-------- EXCERPTED RECORDS

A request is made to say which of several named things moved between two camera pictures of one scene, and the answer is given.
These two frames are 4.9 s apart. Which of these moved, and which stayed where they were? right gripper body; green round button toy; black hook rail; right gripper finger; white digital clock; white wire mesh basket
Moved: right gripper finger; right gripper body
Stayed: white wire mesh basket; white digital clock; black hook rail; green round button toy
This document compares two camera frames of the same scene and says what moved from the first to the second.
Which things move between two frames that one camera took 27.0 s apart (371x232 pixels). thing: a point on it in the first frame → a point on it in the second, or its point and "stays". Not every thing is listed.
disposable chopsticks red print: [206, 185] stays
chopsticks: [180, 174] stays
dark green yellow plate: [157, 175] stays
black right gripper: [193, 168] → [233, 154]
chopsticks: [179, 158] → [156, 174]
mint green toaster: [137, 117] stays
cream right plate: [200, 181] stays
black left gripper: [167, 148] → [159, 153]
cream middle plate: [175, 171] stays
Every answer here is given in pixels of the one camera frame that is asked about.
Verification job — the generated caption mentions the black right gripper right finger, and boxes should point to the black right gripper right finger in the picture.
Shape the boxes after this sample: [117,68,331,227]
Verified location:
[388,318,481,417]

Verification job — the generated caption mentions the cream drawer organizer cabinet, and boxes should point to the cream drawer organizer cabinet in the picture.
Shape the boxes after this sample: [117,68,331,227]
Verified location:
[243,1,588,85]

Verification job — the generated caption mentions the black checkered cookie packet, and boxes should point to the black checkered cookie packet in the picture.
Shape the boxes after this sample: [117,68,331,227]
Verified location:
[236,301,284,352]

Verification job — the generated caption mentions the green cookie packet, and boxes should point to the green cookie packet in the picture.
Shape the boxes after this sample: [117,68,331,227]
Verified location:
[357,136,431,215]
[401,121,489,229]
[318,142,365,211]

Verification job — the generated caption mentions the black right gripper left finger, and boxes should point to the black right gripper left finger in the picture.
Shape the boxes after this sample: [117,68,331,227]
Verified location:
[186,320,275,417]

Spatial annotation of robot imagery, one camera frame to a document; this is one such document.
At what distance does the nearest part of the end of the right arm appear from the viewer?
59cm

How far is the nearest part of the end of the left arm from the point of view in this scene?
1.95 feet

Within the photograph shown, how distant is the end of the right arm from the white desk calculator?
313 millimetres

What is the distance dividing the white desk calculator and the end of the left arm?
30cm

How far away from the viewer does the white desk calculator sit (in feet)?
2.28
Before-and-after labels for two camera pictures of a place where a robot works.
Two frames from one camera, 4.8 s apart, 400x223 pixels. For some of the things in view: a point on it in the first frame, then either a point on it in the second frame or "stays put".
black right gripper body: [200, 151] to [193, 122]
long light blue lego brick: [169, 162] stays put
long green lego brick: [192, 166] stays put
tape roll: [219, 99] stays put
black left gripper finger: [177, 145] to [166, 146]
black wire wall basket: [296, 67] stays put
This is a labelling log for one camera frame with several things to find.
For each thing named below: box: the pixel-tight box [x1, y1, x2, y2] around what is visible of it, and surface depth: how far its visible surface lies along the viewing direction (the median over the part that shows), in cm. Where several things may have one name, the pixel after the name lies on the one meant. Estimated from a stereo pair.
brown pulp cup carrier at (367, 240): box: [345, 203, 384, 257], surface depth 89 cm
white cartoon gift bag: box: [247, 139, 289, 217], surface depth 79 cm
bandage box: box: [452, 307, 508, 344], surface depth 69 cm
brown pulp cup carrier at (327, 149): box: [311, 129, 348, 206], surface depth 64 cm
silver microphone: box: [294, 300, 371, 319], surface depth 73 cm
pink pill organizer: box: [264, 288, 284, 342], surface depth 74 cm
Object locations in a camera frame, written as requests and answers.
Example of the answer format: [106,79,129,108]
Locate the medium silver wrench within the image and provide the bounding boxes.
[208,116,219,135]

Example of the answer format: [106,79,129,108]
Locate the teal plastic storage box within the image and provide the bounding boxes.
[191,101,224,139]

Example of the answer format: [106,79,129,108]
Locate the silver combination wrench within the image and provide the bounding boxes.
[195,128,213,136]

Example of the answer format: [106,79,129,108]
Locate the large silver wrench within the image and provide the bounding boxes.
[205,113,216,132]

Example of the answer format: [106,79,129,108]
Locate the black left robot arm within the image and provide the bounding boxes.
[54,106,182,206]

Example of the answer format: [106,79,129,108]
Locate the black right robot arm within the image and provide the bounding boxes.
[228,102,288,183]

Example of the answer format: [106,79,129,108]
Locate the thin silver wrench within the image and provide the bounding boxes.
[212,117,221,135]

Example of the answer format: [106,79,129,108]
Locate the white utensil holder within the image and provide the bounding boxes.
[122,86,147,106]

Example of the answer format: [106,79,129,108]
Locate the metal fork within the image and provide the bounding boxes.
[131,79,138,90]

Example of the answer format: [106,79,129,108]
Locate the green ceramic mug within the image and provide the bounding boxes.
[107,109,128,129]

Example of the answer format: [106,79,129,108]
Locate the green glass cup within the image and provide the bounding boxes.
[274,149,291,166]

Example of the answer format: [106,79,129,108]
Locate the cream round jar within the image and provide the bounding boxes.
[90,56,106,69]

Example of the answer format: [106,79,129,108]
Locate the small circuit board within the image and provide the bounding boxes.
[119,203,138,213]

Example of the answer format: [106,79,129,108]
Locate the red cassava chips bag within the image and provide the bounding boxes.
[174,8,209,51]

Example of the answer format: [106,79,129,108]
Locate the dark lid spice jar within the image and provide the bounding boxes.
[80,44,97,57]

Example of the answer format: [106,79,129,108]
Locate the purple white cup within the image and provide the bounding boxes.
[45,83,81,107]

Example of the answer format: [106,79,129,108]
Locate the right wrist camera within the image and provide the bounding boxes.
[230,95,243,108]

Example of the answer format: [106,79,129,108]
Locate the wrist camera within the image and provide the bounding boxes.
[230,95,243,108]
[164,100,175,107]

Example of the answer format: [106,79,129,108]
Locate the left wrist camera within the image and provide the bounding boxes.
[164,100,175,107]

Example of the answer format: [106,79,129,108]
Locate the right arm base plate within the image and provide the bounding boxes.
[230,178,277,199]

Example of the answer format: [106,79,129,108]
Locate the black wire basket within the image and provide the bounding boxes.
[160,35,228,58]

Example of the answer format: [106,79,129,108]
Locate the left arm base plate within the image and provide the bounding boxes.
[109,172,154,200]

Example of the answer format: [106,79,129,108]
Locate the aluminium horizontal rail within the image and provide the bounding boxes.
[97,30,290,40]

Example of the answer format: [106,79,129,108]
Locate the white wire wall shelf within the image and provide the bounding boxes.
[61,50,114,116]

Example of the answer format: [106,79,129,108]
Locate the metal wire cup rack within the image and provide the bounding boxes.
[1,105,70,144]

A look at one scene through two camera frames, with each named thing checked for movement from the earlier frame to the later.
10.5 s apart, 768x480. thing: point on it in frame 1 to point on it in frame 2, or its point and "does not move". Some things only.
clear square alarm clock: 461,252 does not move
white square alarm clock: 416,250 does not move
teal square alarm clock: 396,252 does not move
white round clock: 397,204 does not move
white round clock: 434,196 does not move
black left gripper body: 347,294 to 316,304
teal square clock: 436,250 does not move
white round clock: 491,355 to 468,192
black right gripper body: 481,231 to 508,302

----------------

- [WHAT TO PRODUCE]:
Each record above has to be set down again, word for word.

- [RESPONSE AREA]:
A request is made to say which of several named things moved between two camera pictures of one scene, and the answer is given.
These two frames are 4.9 s apart. Which of these moved, and which stayed where they were? right gripper body; green round button toy; black hook rail; right gripper finger; white digital clock; white wire mesh basket
Moved: right gripper finger; right gripper body
Stayed: white wire mesh basket; white digital clock; black hook rail; green round button toy
This document compares two camera frames of the same scene and says what moved from the first to the second.
Which things move between two frames that one camera took 27.0 s apart (371x232 pixels). thing: a point on it in the first frame → a point on it in the second, or its point and "stays". Not every thing is listed.
disposable chopsticks red print: [206, 185] stays
chopsticks: [180, 174] stays
dark green yellow plate: [157, 175] stays
black right gripper: [193, 168] → [233, 154]
chopsticks: [179, 158] → [156, 174]
mint green toaster: [137, 117] stays
cream right plate: [200, 181] stays
black left gripper: [167, 148] → [159, 153]
cream middle plate: [175, 171] stays
Every answer here is given in pixels of the one camera frame that is asked about.
Verification job — the generated caption mentions the black right gripper right finger, and boxes should point to the black right gripper right finger in the picture.
Shape the boxes after this sample: [117,68,331,227]
Verified location:
[388,318,481,417]

Verification job — the generated caption mentions the cream drawer organizer cabinet, and boxes should point to the cream drawer organizer cabinet in the picture.
Shape the boxes after this sample: [117,68,331,227]
Verified location:
[243,1,588,85]

Verification job — the generated caption mentions the black checkered cookie packet, and boxes should point to the black checkered cookie packet in the picture.
Shape the boxes after this sample: [117,68,331,227]
Verified location:
[236,301,284,352]

Verification job — the generated caption mentions the green cookie packet, and boxes should point to the green cookie packet in the picture.
Shape the boxes after this sample: [117,68,331,227]
Verified location:
[357,136,431,215]
[401,121,489,229]
[318,142,365,211]

Verification job — the generated caption mentions the black right gripper left finger, and boxes should point to the black right gripper left finger in the picture.
Shape the boxes after this sample: [117,68,331,227]
Verified location:
[186,320,275,417]

Spatial annotation of robot imagery, one camera frame to a document; this is one such document.
At what distance does the nearest part of the end of the right arm appear from the viewer?
59cm

How far is the nearest part of the end of the left arm from the point of view in this scene?
1.95 feet

Within the photograph shown, how distant is the end of the right arm from the white desk calculator?
313 millimetres

What is the distance dividing the white desk calculator and the end of the left arm?
30cm

How far away from the viewer does the white desk calculator sit (in feet)?
2.28
Before-and-after labels for two camera pictures of a place where a robot works.
Two frames from one camera, 4.8 s apart, 400x223 pixels. For some of the things in view: a point on it in the first frame, then either a point on it in the second frame or "stays put".
black right gripper body: [200, 151] to [193, 122]
long light blue lego brick: [169, 162] stays put
long green lego brick: [192, 166] stays put
tape roll: [219, 99] stays put
black left gripper finger: [177, 145] to [166, 146]
black wire wall basket: [296, 67] stays put
This is a labelling log for one camera frame with several things to find.
For each thing named below: box: the pixel-tight box [x1, y1, x2, y2] around what is visible of it, and surface depth: how far its visible surface lies along the viewing direction (the median over the part that shows), in cm. Where several things may have one name, the pixel after the name lies on the one meant. Estimated from a stereo pair.
brown pulp cup carrier at (367, 240): box: [345, 203, 384, 257], surface depth 89 cm
white cartoon gift bag: box: [247, 139, 289, 217], surface depth 79 cm
bandage box: box: [452, 307, 508, 344], surface depth 69 cm
brown pulp cup carrier at (327, 149): box: [311, 129, 348, 206], surface depth 64 cm
silver microphone: box: [294, 300, 371, 319], surface depth 73 cm
pink pill organizer: box: [264, 288, 284, 342], surface depth 74 cm
Object locations in a camera frame, written as requests and answers.
Example of the answer format: [106,79,129,108]
Locate the medium silver wrench within the image and provide the bounding boxes.
[208,116,219,135]

Example of the answer format: [106,79,129,108]
Locate the teal plastic storage box within the image and provide the bounding boxes.
[191,101,224,139]

Example of the answer format: [106,79,129,108]
Locate the silver combination wrench within the image and provide the bounding boxes.
[195,128,213,136]

Example of the answer format: [106,79,129,108]
Locate the large silver wrench within the image and provide the bounding boxes.
[205,113,216,132]

Example of the answer format: [106,79,129,108]
Locate the black left robot arm within the image and provide the bounding boxes.
[54,106,182,206]

Example of the answer format: [106,79,129,108]
Locate the black right robot arm within the image and provide the bounding boxes.
[228,102,288,183]

Example of the answer format: [106,79,129,108]
Locate the thin silver wrench within the image and provide the bounding boxes.
[212,117,221,135]

Example of the answer format: [106,79,129,108]
Locate the white utensil holder within the image and provide the bounding boxes.
[122,86,147,106]

Example of the answer format: [106,79,129,108]
Locate the metal fork within the image and provide the bounding boxes.
[131,79,138,90]

Example of the answer format: [106,79,129,108]
Locate the green ceramic mug within the image and provide the bounding boxes.
[107,109,128,129]

Example of the answer format: [106,79,129,108]
Locate the green glass cup within the image and provide the bounding boxes.
[274,149,291,166]

Example of the answer format: [106,79,129,108]
Locate the cream round jar within the image and provide the bounding boxes.
[90,56,106,69]

Example of the answer format: [106,79,129,108]
Locate the small circuit board within the image and provide the bounding boxes.
[119,203,138,213]

Example of the answer format: [106,79,129,108]
Locate the red cassava chips bag within the image and provide the bounding boxes.
[174,8,209,51]

Example of the answer format: [106,79,129,108]
Locate the dark lid spice jar within the image and provide the bounding boxes.
[80,44,97,57]

Example of the answer format: [106,79,129,108]
Locate the purple white cup within the image and provide the bounding boxes.
[45,83,81,107]

Example of the answer format: [106,79,129,108]
Locate the right wrist camera within the image and provide the bounding boxes.
[230,95,243,108]

Example of the answer format: [106,79,129,108]
Locate the wrist camera within the image and provide the bounding boxes.
[230,95,243,108]
[164,100,175,107]

Example of the answer format: [106,79,129,108]
Locate the left wrist camera within the image and provide the bounding boxes.
[164,100,175,107]

Example of the answer format: [106,79,129,108]
Locate the right arm base plate within the image and provide the bounding boxes.
[230,178,277,199]

Example of the answer format: [106,79,129,108]
Locate the black wire basket within the image and provide the bounding boxes.
[160,35,228,58]

Example of the answer format: [106,79,129,108]
Locate the left arm base plate within the image and provide the bounding boxes.
[109,172,154,200]

Example of the answer format: [106,79,129,108]
Locate the aluminium horizontal rail within the image and provide the bounding boxes.
[97,30,290,40]

Example of the answer format: [106,79,129,108]
Locate the white wire wall shelf within the image and provide the bounding boxes.
[61,50,114,116]

Example of the answer format: [106,79,129,108]
Locate the metal wire cup rack within the image and provide the bounding boxes.
[1,105,70,144]

A look at one scene through two camera frames, with each named thing checked for movement from the earlier frame to the later.
10.5 s apart, 768x480. thing: point on it in frame 1 to point on it in frame 2, or its point and "does not move". Some things only.
clear square alarm clock: 461,252 does not move
white square alarm clock: 416,250 does not move
teal square alarm clock: 396,252 does not move
white round clock: 397,204 does not move
white round clock: 434,196 does not move
black left gripper body: 347,294 to 316,304
teal square clock: 436,250 does not move
white round clock: 491,355 to 468,192
black right gripper body: 481,231 to 508,302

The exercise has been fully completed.